→ WHAT THIS TASK INVOLVES
Search the material below for the string "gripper". Return every line that holds it.

→ SUPPLIED MATERIAL
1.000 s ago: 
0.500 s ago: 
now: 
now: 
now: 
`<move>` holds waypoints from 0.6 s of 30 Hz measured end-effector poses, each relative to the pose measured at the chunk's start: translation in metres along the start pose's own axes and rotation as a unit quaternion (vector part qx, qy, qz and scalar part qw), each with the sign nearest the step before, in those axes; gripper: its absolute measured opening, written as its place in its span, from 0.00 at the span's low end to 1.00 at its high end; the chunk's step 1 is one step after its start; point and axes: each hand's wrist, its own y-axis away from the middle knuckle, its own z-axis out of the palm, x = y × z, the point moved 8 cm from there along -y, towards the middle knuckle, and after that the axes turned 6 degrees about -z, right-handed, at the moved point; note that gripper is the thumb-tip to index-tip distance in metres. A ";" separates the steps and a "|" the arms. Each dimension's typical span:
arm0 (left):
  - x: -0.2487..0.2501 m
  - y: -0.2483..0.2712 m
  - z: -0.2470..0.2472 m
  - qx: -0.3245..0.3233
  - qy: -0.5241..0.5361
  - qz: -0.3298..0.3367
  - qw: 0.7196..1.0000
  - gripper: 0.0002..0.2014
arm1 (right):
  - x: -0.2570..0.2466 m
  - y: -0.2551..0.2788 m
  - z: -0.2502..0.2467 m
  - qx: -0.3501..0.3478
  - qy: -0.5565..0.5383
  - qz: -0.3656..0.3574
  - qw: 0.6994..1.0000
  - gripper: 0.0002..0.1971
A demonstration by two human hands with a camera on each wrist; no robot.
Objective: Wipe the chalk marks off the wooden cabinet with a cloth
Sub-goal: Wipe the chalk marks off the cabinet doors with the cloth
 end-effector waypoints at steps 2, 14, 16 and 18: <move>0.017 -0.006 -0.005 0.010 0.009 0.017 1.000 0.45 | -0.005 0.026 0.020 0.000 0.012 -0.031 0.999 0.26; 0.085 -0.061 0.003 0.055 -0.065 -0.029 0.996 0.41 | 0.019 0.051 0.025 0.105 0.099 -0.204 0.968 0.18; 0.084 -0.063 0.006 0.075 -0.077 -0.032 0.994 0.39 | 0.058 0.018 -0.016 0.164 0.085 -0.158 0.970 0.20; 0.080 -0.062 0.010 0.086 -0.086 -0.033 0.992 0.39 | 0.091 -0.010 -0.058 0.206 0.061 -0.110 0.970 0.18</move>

→ SOLUTION BELOW
`<move>` holds waypoints from 0.6 s of 30 Hz measured end-effector poses, each relative to the pose measured at the chunk's start: translation in metres along the start pose's own axes and rotation as a unit quaternion (vector part qx, qy, qz and scalar part qw), each with the sign nearest the step before, in those axes; gripper: its absolute measured opening, written as its place in its span, from 0.00 at the span's low end to 1.00 at its high end; the chunk's step 1 is one step after its start; point and axes: each hand's wrist, its own y-axis away from the middle knuckle, its own z-axis out of the palm, x = y × z, the point moved 8 cm from there along -y, towards the middle knuckle, and after that the axes turned 6 degrees about -z, right-handed, at the moved point; note that gripper is the thumb-tip to index-tip distance in metres. A ";" separates the steps and a "|" the arms. Each dimension's typical span:
  - gripper: 0.0002..0.2014
  - gripper: 0.0002..0.1971

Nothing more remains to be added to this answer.